Font Size:  

She swam around him and touched Lady Face. “Wow,” she whispered. Cold and smooth, she rubbed it like it held magical powers.

“You’re shivering,” Zane said. “Let’s head back.”

They swam toward shore, practically shoulder to shoulder. “Thank you for bringing me here,” she said.

He didn’t answer until her toes touched sand, and they slowed their pace, the ocean floor helping to keep them afloat. “There’s something I should tell you before we see my mom and sister.”

“Okay.”

His chest rose and fell. He stopped slogging against the tide. “My sister, Julia, has thyroid cancer. She went to the doctor this morning, so I wanted to see her. They caught it early but…”

Sophie spun around to face him. She wrapped her arms around his shoulders and squeezed. She’d heard the lump in his throat and, without a second thought, needed to comfort him. “Treatment works extremely well, Zane. I’ve done a lot of volunteer work with cancer patients. She can beat this.”

He blinked and nodded his thanks. Seeing this larger-than-life man out of sorts pinched her heart in a way it had never been before.

“I don’t have any brothers or sisters, but I imagine you want nothing more than to fix this.” She glanced over his shoulder and caught sight of a larger wave rolling at them. Her legs tensed.

Zane picked up her hand and jogged to shallower water as if he sensed the wave behind them. As soon as it crashed at her back, he slowed to a walk.
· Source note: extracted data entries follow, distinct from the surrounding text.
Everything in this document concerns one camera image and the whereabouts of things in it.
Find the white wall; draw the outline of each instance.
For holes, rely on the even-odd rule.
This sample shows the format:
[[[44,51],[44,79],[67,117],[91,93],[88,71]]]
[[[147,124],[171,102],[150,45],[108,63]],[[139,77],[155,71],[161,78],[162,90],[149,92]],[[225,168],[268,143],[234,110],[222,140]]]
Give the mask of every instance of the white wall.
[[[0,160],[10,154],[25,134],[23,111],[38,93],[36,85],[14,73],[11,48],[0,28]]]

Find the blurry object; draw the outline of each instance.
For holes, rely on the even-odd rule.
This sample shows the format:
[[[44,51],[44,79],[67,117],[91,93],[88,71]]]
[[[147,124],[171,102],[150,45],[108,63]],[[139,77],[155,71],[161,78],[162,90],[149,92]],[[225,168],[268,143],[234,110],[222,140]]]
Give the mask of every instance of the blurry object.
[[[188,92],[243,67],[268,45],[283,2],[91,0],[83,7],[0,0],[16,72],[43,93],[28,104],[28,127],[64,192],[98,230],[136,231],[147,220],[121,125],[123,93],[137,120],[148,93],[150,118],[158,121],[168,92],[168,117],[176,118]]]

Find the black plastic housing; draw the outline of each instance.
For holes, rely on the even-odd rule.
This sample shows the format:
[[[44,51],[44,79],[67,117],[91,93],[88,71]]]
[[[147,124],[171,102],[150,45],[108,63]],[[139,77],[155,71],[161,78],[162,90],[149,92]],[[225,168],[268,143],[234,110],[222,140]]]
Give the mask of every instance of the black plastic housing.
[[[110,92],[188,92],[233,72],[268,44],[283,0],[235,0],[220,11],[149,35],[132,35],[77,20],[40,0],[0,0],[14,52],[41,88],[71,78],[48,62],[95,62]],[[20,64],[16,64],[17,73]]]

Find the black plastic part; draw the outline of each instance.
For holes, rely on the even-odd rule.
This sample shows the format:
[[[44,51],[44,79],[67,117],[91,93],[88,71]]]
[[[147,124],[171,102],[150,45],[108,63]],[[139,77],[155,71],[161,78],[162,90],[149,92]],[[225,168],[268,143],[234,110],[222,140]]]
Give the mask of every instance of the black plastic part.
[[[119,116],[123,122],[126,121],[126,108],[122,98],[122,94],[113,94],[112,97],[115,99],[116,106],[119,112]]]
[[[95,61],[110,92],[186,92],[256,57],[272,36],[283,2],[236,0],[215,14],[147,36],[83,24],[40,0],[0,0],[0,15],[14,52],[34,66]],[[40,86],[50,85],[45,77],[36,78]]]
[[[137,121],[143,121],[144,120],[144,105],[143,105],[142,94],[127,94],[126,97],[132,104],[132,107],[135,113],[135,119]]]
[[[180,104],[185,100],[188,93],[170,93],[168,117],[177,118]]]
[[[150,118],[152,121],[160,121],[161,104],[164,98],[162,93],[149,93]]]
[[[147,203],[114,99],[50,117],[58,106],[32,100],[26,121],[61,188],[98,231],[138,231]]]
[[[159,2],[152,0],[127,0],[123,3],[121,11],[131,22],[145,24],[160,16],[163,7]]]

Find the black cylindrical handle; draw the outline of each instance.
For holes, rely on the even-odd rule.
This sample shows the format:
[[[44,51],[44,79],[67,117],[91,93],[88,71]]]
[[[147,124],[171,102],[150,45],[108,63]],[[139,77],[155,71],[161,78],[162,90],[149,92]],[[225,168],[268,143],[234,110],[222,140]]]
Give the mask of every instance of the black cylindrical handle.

“You’re, like, one with the ocean, aren’t you?” she asked. A few more strides and they’d reach the shore.

“I like to think so.” He bent his neck to the side and then back so his hair flopped out of his face. “Thanks for the pep talk.”

“You’re welcome.”

They walked up onto the dry sand, and he spread out one of the fluffy yellow-and-white-striped towels for her. She collapsed onto her stomach.

“Tired?” He sat right in the sand, legs bent at the knees, and ran his towel over his face and head for all of two seconds.

She laid the side of her head atop her arms so she could look at him. “If I say exhausted, you won’t think I’m a wimp, will you?”

“Nope.”

“I think I just got a better workout than my kickboxing class.”

He rolled onto his side and propped up on his elbow. “You kickbox?”

“Thanks for sounding so amused.” She dug her toes into the sand.

“You just keep surprising me, is all.”

Her eyelids grew heavy. The warm sunshine on her back combined with the soft sand underneath her was a killer combination of comfort. And if she closed her eyes, she could dream about Zane and all the things she wanted him to do to her.

“Huh. No one tells me that back home,” she muttered.

“You’ll have to change things up, then.”

“Good idea,” she whispered, lids halfway to closing. She probably shouldn’t have stayed up until two in the morning last night watchingBlue Crushon the movie channel. Things had gone so well at the film festival and she’d gotten back to her room around eleven, happy and pumped up. She’d ordered a hot fudge sundae from room service and, because she obviously hadn’t watched enough surf movies the past few days, needed another fix.

“I hope you had fun in the water this morning. I know I did.”

“Me…too…” Her eyes shut. She’d just take a ten-minute nap and then wake up ready to go and meet Zane’s mom and sister. She hoped they liked her.

Because the biggest surprise of all was Zane and how sweet he was. How thoughtful. How funny and humble. And with what little time they had together, she wanted to make a good impression. That way maybe he’d remember her as much as she knew she’d remember him after they said good-bye.


Sophie was dangerous. Zane couldn’t get out of his head how good it had felt to have her wiggling against him when she fell out of the car. He also couldn’t stop thinking about her up to her neck inhisworld, the place where whatever emotional heaviness bogged him down fell away. The ocean always made him feel lighter. Took his troubles and carried them away.